Ratgeber "Toilettenstühle ohne Räder"

Ein feststehender Toilettenstuhl ist ähnlich aufgebaut wie ein Stuhl. Er besteht aus einem stabilen Gestell auf vier Standfüßen. Die Armlehnen und die Rückenlehne sind meist leicht gepolstert. Eine wasserfeste Platte mit Toilettenöffnung dient als Sitzfläche. Unter der Sitzfläche befindet sich eine Halterung, in die ein Toiletteneimer (mit Deckel) geschoben werden kann. Zur Abdeckung der Sitzfläche ist eine fest gepolsterte Auflage vorhanden.

 

Hilfsmittelbeispiele

Zur Illustration der im Ratgeber "Hilfsmittel für die häusliche Pflege" beschriebenen Gegenstände verwendet Barrierefrei Leben e.V. neben eigenen Fotos Bildmaterialien von Dritten (z.B. Vereinen, Verbänden, Herstellern und Händlern). Die Darstellung und Nennung von Produkten und Herstellern dient ausschließlich Informationszwecken und stellt keine Empfehlung dar. Es wird kein Anspruch auf Vollständigkeit erhoben. Barrierefrei Leben e.V. verkauft keine Produkte!

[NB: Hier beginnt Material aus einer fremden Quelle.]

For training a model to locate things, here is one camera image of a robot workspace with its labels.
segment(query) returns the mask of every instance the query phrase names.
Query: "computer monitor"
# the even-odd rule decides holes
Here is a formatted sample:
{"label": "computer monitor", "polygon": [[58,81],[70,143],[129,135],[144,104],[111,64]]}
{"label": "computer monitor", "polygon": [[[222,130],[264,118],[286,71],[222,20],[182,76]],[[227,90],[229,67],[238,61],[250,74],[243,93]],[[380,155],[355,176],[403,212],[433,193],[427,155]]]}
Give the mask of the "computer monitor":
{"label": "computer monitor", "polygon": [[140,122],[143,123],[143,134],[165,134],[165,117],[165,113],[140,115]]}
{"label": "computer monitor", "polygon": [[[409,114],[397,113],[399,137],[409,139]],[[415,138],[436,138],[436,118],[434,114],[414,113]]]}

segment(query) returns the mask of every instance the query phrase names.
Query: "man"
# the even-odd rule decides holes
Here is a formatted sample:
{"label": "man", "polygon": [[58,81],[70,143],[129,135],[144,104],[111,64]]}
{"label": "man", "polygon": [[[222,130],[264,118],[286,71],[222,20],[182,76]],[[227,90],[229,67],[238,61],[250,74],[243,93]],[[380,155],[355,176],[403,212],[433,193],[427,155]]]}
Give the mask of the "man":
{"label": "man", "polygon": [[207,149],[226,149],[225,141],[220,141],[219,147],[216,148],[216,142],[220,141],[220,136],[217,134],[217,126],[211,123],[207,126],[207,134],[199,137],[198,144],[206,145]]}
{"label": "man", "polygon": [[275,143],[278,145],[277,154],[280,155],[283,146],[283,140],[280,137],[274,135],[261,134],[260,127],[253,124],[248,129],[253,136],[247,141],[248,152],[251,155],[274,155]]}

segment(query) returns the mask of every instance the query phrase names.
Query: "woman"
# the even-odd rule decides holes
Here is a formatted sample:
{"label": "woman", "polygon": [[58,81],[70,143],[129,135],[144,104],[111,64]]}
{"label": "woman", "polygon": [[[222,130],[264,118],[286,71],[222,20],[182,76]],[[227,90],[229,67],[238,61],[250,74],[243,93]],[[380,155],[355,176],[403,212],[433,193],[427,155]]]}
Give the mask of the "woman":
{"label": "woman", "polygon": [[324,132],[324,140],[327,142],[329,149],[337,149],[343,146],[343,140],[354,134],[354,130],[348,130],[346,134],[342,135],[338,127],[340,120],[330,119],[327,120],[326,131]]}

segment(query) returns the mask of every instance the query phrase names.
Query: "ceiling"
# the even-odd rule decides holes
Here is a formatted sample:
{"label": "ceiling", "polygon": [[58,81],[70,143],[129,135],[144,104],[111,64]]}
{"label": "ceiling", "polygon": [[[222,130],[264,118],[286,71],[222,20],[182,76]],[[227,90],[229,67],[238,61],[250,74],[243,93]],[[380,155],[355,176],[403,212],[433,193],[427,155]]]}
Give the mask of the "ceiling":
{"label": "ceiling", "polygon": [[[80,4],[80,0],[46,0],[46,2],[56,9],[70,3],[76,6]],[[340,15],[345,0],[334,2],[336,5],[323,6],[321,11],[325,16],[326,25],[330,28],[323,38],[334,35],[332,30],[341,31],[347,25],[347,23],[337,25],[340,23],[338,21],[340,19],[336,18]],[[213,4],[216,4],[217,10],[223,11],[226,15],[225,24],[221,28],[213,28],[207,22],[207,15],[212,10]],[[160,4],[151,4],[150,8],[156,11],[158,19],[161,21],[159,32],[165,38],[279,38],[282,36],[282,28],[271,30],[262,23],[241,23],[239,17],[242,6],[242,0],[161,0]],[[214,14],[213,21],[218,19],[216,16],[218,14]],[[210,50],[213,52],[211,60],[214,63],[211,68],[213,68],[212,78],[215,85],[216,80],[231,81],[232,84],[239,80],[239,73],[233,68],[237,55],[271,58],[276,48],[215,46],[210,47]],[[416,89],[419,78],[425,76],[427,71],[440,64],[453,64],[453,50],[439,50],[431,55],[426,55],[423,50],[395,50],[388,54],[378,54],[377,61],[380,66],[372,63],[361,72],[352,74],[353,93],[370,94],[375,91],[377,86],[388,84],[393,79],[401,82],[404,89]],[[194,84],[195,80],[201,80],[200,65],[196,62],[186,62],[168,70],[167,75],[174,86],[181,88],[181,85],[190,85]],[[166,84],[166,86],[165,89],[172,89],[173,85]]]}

Für Menschen, die vor allem nachts den Gang zur Toilette nicht rechtzeitig bewältigen können, z.B. aufgrund von Bewegungseinschränkungen, Schwäche oder auch bei Inkontinenz (Blasen- / Darmschwäche).

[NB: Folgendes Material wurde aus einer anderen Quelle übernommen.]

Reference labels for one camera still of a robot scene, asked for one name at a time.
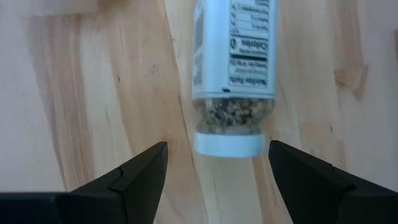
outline white label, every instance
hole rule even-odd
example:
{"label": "white label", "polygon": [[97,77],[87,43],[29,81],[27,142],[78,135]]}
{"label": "white label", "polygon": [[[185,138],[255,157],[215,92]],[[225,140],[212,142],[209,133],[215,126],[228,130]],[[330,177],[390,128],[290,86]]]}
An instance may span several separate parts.
{"label": "white label", "polygon": [[268,87],[268,0],[231,0],[229,85]]}
{"label": "white label", "polygon": [[197,1],[192,98],[275,97],[277,1]]}
{"label": "white label", "polygon": [[230,37],[229,53],[232,55],[252,56],[267,58],[268,57],[268,41],[256,40],[246,37]]}
{"label": "white label", "polygon": [[204,29],[204,13],[201,1],[197,1],[195,8],[195,24],[193,28],[193,86],[203,84],[203,29]]}

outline glass jar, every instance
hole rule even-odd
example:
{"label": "glass jar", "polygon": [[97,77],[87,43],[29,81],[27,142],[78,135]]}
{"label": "glass jar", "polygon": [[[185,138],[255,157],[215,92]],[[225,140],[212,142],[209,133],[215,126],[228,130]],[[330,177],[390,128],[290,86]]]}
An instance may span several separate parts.
{"label": "glass jar", "polygon": [[265,149],[261,124],[274,109],[273,99],[197,98],[200,114],[195,150],[217,157],[253,157]]}
{"label": "glass jar", "polygon": [[201,115],[199,133],[247,135],[261,134],[261,123],[274,109],[274,100],[199,98],[193,105]]}
{"label": "glass jar", "polygon": [[197,0],[192,101],[201,120],[196,152],[217,157],[264,152],[261,123],[275,103],[277,11],[277,0]]}

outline white jar lid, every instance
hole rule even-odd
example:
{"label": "white jar lid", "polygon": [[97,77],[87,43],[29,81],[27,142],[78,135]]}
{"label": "white jar lid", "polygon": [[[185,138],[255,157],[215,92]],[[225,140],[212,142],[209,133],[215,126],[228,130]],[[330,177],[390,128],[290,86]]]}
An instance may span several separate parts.
{"label": "white jar lid", "polygon": [[195,151],[207,156],[249,158],[262,154],[266,135],[225,135],[195,133]]}

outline wood grain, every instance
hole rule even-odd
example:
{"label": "wood grain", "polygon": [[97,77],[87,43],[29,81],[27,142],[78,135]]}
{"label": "wood grain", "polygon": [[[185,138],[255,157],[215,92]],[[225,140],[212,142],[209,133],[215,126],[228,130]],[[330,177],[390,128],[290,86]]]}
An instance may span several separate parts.
{"label": "wood grain", "polygon": [[49,16],[98,10],[98,0],[2,0],[6,10],[19,16]]}
{"label": "wood grain", "polygon": [[[29,18],[0,4],[0,190],[73,190],[168,141],[156,223],[292,223],[267,155],[193,152],[195,0],[88,2]],[[398,190],[398,3],[279,3],[268,140]]]}

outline seasoning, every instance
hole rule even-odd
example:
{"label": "seasoning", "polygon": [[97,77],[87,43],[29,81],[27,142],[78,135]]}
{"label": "seasoning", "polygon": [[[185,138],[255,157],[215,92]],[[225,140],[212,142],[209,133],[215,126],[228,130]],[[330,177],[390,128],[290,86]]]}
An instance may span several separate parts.
{"label": "seasoning", "polygon": [[195,100],[194,105],[202,118],[200,132],[227,133],[228,129],[241,127],[242,133],[243,127],[247,127],[248,133],[256,133],[262,119],[273,110],[274,100],[207,98]]}
{"label": "seasoning", "polygon": [[265,150],[261,123],[274,109],[277,0],[228,1],[198,0],[195,7],[195,150],[252,157]]}

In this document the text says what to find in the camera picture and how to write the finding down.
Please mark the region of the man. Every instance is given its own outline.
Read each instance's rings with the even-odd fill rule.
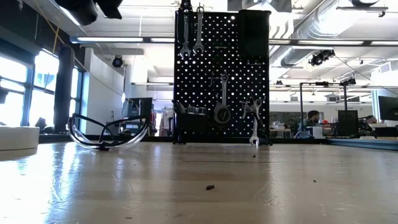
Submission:
[[[377,119],[373,115],[369,115],[366,117],[366,122],[368,124],[377,124]]]
[[[314,126],[319,126],[319,112],[318,111],[310,111],[307,113],[308,118],[304,120],[304,131],[305,127],[314,127]],[[302,124],[298,126],[298,131],[301,130]]]

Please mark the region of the combination wrench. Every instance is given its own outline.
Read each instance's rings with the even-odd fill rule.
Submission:
[[[182,49],[180,51],[180,56],[182,59],[184,59],[184,55],[185,53],[189,55],[191,54],[191,50],[189,49],[189,42],[188,42],[188,38],[189,38],[189,18],[188,16],[184,16],[184,43],[182,45]]]
[[[255,114],[256,117],[254,117],[253,133],[251,135],[251,138],[249,139],[249,142],[252,146],[254,145],[254,142],[256,142],[256,146],[258,146],[260,143],[260,140],[257,136],[257,120],[260,119],[259,110],[260,110],[261,105],[262,105],[261,100],[254,101],[253,106],[254,106],[254,109],[256,110],[256,114]]]
[[[198,50],[201,50],[203,53],[205,51],[205,47],[201,43],[201,28],[203,25],[203,13],[205,11],[204,7],[199,6],[197,9],[198,13],[198,29],[197,29],[197,42],[195,46],[193,46],[193,53],[198,54]]]

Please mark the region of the desk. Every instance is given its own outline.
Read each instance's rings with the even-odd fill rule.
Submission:
[[[288,133],[289,134],[289,138],[293,138],[292,137],[292,130],[290,129],[270,129],[270,132],[276,132],[276,133],[282,133],[282,138],[285,138],[285,134]]]
[[[99,152],[58,143],[9,156],[0,152],[0,167],[7,170],[0,172],[0,223],[368,224],[398,219],[393,178],[398,153],[392,151],[141,142]],[[215,189],[206,191],[207,185]]]

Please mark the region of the pegboard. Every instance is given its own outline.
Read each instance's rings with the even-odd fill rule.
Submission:
[[[259,115],[269,130],[268,58],[247,58],[239,55],[237,20],[238,13],[205,12],[202,27],[202,44],[205,51],[199,52],[198,55],[192,51],[189,57],[182,59],[180,56],[182,44],[178,44],[177,38],[175,40],[174,99],[185,107],[205,107],[208,112],[213,111],[217,102],[222,101],[222,85],[221,80],[213,80],[213,85],[209,86],[211,82],[209,77],[219,78],[221,74],[229,76],[226,104],[231,112],[231,120],[222,129],[209,128],[207,135],[250,137],[254,117],[247,116],[242,119],[244,111],[240,103],[246,101],[249,96],[255,100],[264,99],[266,96]],[[195,42],[196,39],[190,44],[191,49]]]

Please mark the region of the wooden workbench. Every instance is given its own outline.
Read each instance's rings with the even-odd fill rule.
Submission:
[[[398,223],[395,151],[68,143],[0,160],[0,223]]]

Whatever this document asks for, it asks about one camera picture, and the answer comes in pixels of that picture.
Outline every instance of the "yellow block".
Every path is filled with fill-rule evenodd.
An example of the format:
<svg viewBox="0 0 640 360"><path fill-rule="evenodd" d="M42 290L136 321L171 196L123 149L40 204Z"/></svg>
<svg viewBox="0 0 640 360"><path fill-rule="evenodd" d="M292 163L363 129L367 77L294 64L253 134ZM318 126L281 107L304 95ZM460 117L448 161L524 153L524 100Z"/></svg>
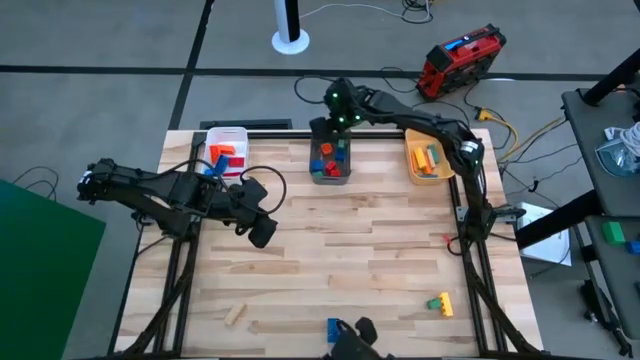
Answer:
<svg viewBox="0 0 640 360"><path fill-rule="evenodd" d="M453 307L451 306L451 300L449 300L449 293L444 292L441 293L440 296L438 296L440 298L440 302L441 302L441 306L440 306L440 310L442 311L442 315L444 316L453 316Z"/></svg>
<svg viewBox="0 0 640 360"><path fill-rule="evenodd" d="M416 156L418 168L422 170L426 169L427 160L424 158L424 152L422 151L422 148L416 147L415 149L413 149L413 154Z"/></svg>

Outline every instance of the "wooden table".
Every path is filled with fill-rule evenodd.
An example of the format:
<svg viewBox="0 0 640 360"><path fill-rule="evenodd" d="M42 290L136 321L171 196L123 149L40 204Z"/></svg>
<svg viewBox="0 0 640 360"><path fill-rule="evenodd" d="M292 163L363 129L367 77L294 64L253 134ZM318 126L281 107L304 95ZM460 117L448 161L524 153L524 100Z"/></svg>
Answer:
<svg viewBox="0 0 640 360"><path fill-rule="evenodd" d="M487 149L489 200L502 205L489 133L474 132ZM159 171L188 159L192 136L193 131L167 133ZM232 228L203 223L183 356L319 357L329 350L327 318L353 324L361 316L374 321L379 334L374 348L383 355L478 354L462 261L447 252L443 240L456 234L449 189L446 182L409 181L401 140L354 140L353 172L344 186L311 182L308 140L251 140L250 150L250 165L273 166L287 180L287 199L272 215L278 229L261 250ZM272 208L282 194L280 180L260 171L252 176L269 191L261 206ZM507 225L496 224L493 231L513 236ZM159 237L159 230L149 227L141 247ZM487 247L500 305L541 348L516 243L491 237ZM130 345L160 306L170 249L171 241L165 241L137 260L116 350ZM425 308L444 291L453 302L452 318ZM226 327L225 315L240 302L247 309ZM483 318L495 349L485 307ZM175 313L167 346L172 321Z"/></svg>

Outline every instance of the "blue block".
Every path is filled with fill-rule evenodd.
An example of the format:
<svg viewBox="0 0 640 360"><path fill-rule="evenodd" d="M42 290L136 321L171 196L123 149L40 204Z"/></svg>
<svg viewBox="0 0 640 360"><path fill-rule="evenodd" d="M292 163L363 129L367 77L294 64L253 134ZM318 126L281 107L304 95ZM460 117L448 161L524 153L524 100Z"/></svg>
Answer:
<svg viewBox="0 0 640 360"><path fill-rule="evenodd" d="M220 155L218 158L218 162L216 162L215 173L217 175L224 174L225 170L227 170L227 165L229 164L229 157Z"/></svg>
<svg viewBox="0 0 640 360"><path fill-rule="evenodd" d="M322 160L313 160L311 161L311 172L317 172L324 170L324 163Z"/></svg>
<svg viewBox="0 0 640 360"><path fill-rule="evenodd" d="M629 252L629 254L640 254L640 241L627 241L625 245L627 246L627 252Z"/></svg>
<svg viewBox="0 0 640 360"><path fill-rule="evenodd" d="M338 149L338 151L336 151L336 161L344 162L344 155L344 149Z"/></svg>
<svg viewBox="0 0 640 360"><path fill-rule="evenodd" d="M340 337L340 329L338 328L338 319L327 319L327 342L329 344L335 344Z"/></svg>

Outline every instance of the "green block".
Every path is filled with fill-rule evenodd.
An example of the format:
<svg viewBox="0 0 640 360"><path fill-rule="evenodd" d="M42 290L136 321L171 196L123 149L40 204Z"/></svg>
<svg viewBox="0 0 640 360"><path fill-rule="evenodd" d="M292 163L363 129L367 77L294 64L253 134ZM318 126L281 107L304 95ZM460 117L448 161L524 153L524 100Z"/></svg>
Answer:
<svg viewBox="0 0 640 360"><path fill-rule="evenodd" d="M433 155L433 162L436 164L440 163L440 156L438 155L438 150L436 149L436 146L431 144L429 146L427 146L427 149L431 150L431 155Z"/></svg>
<svg viewBox="0 0 640 360"><path fill-rule="evenodd" d="M609 244L622 245L626 242L619 222L608 221L602 224L602 233Z"/></svg>
<svg viewBox="0 0 640 360"><path fill-rule="evenodd" d="M440 309L440 307L442 307L442 302L440 301L440 298L435 298L427 301L427 309L429 310Z"/></svg>

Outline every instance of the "blue object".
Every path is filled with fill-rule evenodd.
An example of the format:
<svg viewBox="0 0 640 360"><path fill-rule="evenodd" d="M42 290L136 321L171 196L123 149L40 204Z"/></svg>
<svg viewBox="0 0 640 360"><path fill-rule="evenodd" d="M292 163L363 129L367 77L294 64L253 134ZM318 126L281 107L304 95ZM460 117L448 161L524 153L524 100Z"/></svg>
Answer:
<svg viewBox="0 0 640 360"><path fill-rule="evenodd" d="M220 155L218 161L216 162L215 173L216 175L224 174L224 171L227 170L227 165L229 164L229 157Z"/></svg>
<svg viewBox="0 0 640 360"><path fill-rule="evenodd" d="M329 344L335 344L340 337L340 329L338 328L338 319L327 319L327 342Z"/></svg>
<svg viewBox="0 0 640 360"><path fill-rule="evenodd" d="M344 162L344 149L338 148L338 151L336 151L336 161Z"/></svg>
<svg viewBox="0 0 640 360"><path fill-rule="evenodd" d="M625 245L627 246L627 252L629 252L629 254L640 254L640 241L627 241Z"/></svg>
<svg viewBox="0 0 640 360"><path fill-rule="evenodd" d="M316 172L316 171L323 171L324 170L324 163L322 162L322 160L313 160L311 161L311 172Z"/></svg>
<svg viewBox="0 0 640 360"><path fill-rule="evenodd" d="M469 40L469 37L468 37L468 36L465 36L465 37L463 37L462 39L458 39L458 40L455 40L455 41L453 41L453 42L450 42L450 43L448 43L447 45L445 45L445 46L444 46L444 48L445 48L445 49L447 49L447 50L451 50L451 49L453 49L454 47L456 47L456 45L461 44L461 43L462 43L462 41L464 41L464 40Z"/></svg>

  • Aus unterschiedlichem Material (Metall, Kunststoff oder Holz)
  • In verschiedenen Designs erhältlich.
  • Bei einigen Modellen ist die Sitzhöhe verstellbar.
  • Meist sind die Armlehnen fest angebracht. Es gibt jedoch auch Modelle mit wegklappbaren Armlehnen.
  • Meist mit starren, aber auch mit klappbarem Rahmen erhältlich.
  • Teilweise mit gepolstertem Sitz und Abdeckplatte erhältlich.
  • Die meisten Modelle sind bis 130 kg Körpergewicht zugelassen.

Bei der Auswahl eines Toilettenstuhls sollte die selbständige Nutzung im Vordergrund stehen und nicht nur das Design.

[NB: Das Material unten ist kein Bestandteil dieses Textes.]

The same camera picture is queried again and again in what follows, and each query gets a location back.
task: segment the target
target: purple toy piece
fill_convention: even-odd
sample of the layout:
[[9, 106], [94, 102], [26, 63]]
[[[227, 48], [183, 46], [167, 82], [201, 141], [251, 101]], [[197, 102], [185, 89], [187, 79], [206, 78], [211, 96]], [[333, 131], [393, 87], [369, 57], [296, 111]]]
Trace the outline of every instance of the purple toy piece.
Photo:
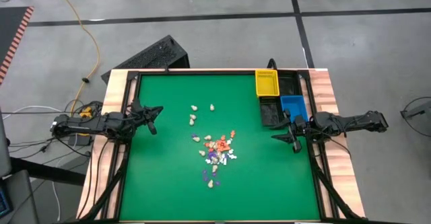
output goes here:
[[208, 159], [211, 160], [212, 157], [217, 157], [217, 153], [215, 153], [213, 151], [211, 153], [208, 153]]

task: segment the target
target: gray floor
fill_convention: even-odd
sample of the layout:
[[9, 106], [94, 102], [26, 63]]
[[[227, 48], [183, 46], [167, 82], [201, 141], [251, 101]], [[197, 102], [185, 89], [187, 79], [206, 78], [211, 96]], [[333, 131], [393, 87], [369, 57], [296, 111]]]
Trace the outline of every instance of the gray floor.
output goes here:
[[[431, 7], [431, 0], [298, 1], [301, 11]], [[290, 0], [71, 2], [86, 20], [293, 11]], [[0, 7], [23, 5], [35, 6], [32, 22], [75, 19], [63, 0], [0, 3]], [[360, 132], [348, 137], [367, 217], [429, 223], [431, 141], [407, 128], [399, 111], [416, 97], [431, 96], [428, 79], [431, 13], [306, 17], [303, 20], [314, 64], [329, 69], [341, 114], [379, 110], [390, 126], [384, 134]], [[279, 67], [306, 67], [292, 17], [109, 24], [88, 26], [88, 29], [100, 45], [102, 66], [84, 90], [81, 99], [85, 102], [103, 100], [106, 86], [99, 79], [101, 73], [167, 34], [189, 53], [191, 66], [195, 68], [264, 67], [270, 57]], [[94, 46], [79, 26], [30, 27], [1, 86], [0, 105], [3, 110], [27, 105], [63, 109], [74, 98], [80, 78], [88, 73], [95, 60]], [[52, 116], [13, 116], [5, 122], [6, 131], [14, 143], [45, 139], [49, 137], [52, 119]], [[413, 124], [431, 134], [429, 128], [419, 126], [422, 120], [415, 119]], [[15, 156], [37, 150], [23, 149]], [[65, 147], [53, 145], [47, 153], [30, 160], [42, 163], [66, 152]], [[71, 155], [66, 161], [75, 157]], [[49, 186], [41, 192], [50, 192]], [[77, 208], [76, 201], [63, 200], [62, 204], [70, 213]], [[42, 208], [40, 212], [45, 218], [42, 223], [57, 218], [56, 208]]]
[[[88, 168], [88, 161], [85, 157], [80, 156], [63, 165], [63, 168], [67, 170], [73, 168], [72, 171], [85, 174]], [[33, 181], [32, 188], [35, 189], [39, 186], [41, 181], [42, 180]], [[74, 220], [81, 197], [82, 187], [55, 183], [55, 189], [61, 203], [60, 223]], [[52, 182], [45, 181], [42, 186], [34, 192], [34, 202], [36, 204], [36, 211], [40, 223], [57, 223], [58, 206], [53, 192]]]

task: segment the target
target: green table surface
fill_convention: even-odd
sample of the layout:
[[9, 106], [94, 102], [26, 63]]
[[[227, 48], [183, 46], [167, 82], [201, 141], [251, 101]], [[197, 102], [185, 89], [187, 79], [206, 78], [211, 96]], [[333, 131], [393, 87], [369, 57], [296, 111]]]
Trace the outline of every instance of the green table surface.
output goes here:
[[[285, 131], [262, 126], [254, 75], [144, 75], [138, 90], [142, 104], [164, 109], [157, 135], [142, 126], [133, 137], [120, 220], [319, 219], [306, 144], [293, 154], [291, 145], [270, 137]], [[197, 116], [194, 126], [189, 114]], [[209, 177], [220, 185], [208, 188], [203, 138], [230, 138], [231, 130], [237, 159], [219, 165]]]

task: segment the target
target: white cable
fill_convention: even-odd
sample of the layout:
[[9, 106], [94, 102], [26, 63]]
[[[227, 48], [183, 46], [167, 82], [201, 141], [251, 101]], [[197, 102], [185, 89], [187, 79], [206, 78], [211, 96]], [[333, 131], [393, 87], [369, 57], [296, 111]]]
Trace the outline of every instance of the white cable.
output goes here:
[[[72, 149], [75, 149], [77, 142], [78, 142], [78, 134], [75, 134], [75, 144], [73, 144]], [[63, 160], [63, 158], [65, 158], [65, 157], [60, 158], [60, 160], [57, 162], [57, 164], [55, 165], [55, 167], [58, 167], [59, 164], [60, 164], [60, 162], [61, 162], [61, 160]], [[61, 207], [60, 207], [59, 196], [57, 195], [57, 191], [55, 190], [55, 184], [54, 184], [54, 182], [53, 182], [53, 191], [54, 191], [55, 198], [57, 199], [57, 208], [59, 209], [59, 215], [57, 216], [57, 222], [59, 222], [60, 219], [61, 219]]]
[[[59, 109], [56, 109], [56, 108], [52, 108], [52, 107], [50, 107], [50, 106], [26, 106], [26, 107], [23, 107], [23, 108], [19, 108], [18, 110], [14, 111], [14, 112], [12, 112], [12, 113], [20, 112], [20, 111], [22, 111], [22, 110], [25, 110], [25, 109], [31, 109], [31, 108], [44, 108], [44, 109], [55, 110], [55, 111], [57, 111], [57, 112], [63, 112], [62, 110], [59, 110]], [[7, 119], [7, 118], [9, 118], [11, 115], [12, 115], [12, 114], [8, 114], [7, 116], [3, 117], [3, 119], [4, 119], [4, 120], [6, 120], [6, 119]]]

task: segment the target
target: black case
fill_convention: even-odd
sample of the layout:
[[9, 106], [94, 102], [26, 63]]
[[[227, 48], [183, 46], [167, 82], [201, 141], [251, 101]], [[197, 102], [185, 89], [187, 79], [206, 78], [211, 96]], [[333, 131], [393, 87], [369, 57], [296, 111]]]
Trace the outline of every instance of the black case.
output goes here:
[[[187, 52], [170, 35], [165, 36], [153, 45], [138, 52], [135, 56], [113, 69], [189, 69]], [[110, 70], [101, 78], [108, 84]]]

Wenn Sie gesetzlich versichert sind: Einige Toilettenstühle sind im Hilfsmittelverzeichnis der Gesetzlichen Krankenversicherung (GKV) aufgeführt. Liegt ein Rezept von einem Arzt vor, kann das Hilfsmittel von der Krankenkasse finanziert werden.

Wenn Sie privat versichert sind: Bei Vorliegen einer ärztlichen Verordnung (Privatrezept) können die Kosten für das Hilfsmittel von der Privaten Krankenkasse (PKV) erstattet werden, wenn dies im Versicherungsvertrag vereinbart wurde. Bitte fragen Sie vorher gegebenenfalls bei Ihrer Privaten Krankenkasse nach. Die Kostenerstattung für Pflegehilfsmittel erfolgt wie bei der gesetzlichen Pflegekasse.